Image Classification using PyTorch Lightning

A practical introduction on how to use PyTorch Lightning to improve the readability and reproducibility of your PyTorch code.
Ayush Thakur

In this report, we will build an image classification pipeline using PyTorch Lightning. We will follow this style guide to increase the readability and reproducibility of our code.

:zap: Introduction

PyTorch is an extremely powerful framework for your deep learning research. But once the research gets complicated and things like 16-bit precision, multi-GPU training, and TPU training get mixed in, users are likely to introduce bugs. PyTorch Lightning lets you decouple research from engineering.

Let's build an image classification pipeline using PyTorch Lightning. Think this to be a starting guide to get familiar with the nuisances of PyTorch Lightning.

PyTorch Lightning :zap: is not another framework but a style guide for PyTorch.

:hourglass_flowing_sand: Installation and Imports

For this tutorial, we need PyTorch Lightning(ain't that obvious!) and Weights and Biases.

# install pytorch lighting
! pip install pytorch-lightning --quiet
# install weights and biases
!pip install wandb --quiet

Besides your regular PyTorch imports, you need these :zap: imports.

import pytorch_lightning as pl
# your favorite machine learning tracking tool
from pytorch_lightning.loggers import WandbLogger

We’ll use WandbLogger to track our experiment results and log them directly to wandb.

:wrench: DataModule - The Data Pipeline we Deserve

DataModules are a way of decoupling data-related hooks from the LightningModule so you can develop dataset agnostic models.

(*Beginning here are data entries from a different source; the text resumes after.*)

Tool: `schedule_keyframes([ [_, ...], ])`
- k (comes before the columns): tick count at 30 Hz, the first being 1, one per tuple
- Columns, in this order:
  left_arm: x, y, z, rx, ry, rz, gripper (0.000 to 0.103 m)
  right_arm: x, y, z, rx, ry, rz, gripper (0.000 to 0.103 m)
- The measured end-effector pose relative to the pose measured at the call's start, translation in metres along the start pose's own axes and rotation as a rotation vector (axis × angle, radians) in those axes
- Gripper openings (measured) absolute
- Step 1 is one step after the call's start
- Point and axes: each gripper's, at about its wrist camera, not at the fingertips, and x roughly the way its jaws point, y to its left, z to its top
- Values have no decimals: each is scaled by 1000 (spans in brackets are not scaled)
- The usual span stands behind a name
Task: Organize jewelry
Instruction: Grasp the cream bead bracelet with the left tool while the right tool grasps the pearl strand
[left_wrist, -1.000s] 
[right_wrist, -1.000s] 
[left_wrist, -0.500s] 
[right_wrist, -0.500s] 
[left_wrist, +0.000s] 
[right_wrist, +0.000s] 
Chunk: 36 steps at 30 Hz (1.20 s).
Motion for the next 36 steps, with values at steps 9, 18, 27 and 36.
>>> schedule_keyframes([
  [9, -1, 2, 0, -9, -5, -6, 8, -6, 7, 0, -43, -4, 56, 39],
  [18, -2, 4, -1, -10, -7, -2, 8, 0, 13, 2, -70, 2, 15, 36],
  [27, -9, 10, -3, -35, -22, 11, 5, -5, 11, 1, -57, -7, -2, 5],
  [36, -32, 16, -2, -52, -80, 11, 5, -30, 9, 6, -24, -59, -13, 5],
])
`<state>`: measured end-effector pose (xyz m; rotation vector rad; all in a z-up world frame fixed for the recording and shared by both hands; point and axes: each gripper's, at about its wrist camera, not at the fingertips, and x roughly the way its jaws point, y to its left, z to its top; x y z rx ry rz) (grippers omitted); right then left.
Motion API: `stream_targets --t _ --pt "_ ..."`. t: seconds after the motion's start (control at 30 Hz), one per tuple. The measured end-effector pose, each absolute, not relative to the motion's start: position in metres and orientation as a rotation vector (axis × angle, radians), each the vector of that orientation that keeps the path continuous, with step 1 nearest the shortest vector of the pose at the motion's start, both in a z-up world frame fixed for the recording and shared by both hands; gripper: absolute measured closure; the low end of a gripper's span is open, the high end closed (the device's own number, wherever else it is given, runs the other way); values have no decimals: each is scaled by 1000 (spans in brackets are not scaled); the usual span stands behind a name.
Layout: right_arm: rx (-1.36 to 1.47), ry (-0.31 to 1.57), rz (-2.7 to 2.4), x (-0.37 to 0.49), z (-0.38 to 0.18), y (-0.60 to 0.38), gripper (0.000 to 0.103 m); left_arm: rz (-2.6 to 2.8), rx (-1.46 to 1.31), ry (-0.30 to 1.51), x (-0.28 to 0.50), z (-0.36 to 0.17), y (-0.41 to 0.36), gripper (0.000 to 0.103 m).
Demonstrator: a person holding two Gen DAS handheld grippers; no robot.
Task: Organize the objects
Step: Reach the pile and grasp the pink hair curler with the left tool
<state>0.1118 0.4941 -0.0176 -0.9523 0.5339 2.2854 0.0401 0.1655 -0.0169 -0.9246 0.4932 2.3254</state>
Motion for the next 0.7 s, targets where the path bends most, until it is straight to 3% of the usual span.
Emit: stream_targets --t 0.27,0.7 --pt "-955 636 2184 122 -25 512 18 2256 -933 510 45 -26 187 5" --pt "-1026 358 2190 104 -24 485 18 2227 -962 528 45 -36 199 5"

It organizes the data pipeline into one shareable and reusable class. A datamodule encapsulates the five steps involved in data processing in PyTorch:

Learn more about datamodules here. Let's build a datamodule for the Cifar-10 dataset.

1. __init__

The CIFAR10DataModule subclasses from the PyTorch Lightning's LightningDataModule. We will pass in the hyperparameters required for our data pipeline using the __init__ method. We will also define the data transform pipeline here.

class CIFAR10DataModule(pl.LightningDataModule):
    def __init__(self, batch_size, data_dir: str = './'):
        self.data_dir = data_dir
        self.batch_size = batch_size

        self.transform = transforms.Compose([
            transforms.Normalize((0.5, 0.5, 0.5), (0.5, 0.5, 0.5))
        self.dims = (3, 32, 32)
        self.num_classes = 10

2. prepare_data

This is where we will define the logic to download our dataset. We are using torchvision's CIFAR10 dataset class to download. Use this method to do things that might write to disk or that need to be done only from a single GPU in distributed settings. Do not make any state assignments in this function (i.e. self.something = ...).

    def prepare_data(self):
        # download 
        CIFAR10(self.data_dir, train=True, download=True)
        CIFAR10(self.data_dir, train=False, download=True)

3. setup_data

This is where we will load in data from the file and prepare PyTorch tensor datasets for each split. the data split is thus reproducible. This method expects a stage arg which is used to separate logic for 'fit' and 'test'. This is helpful if we don't want to load the entire dataset at once. The data operations that we want to perform on every GPU is defined here. This includes applying transform to the PyTorch tensor dataset.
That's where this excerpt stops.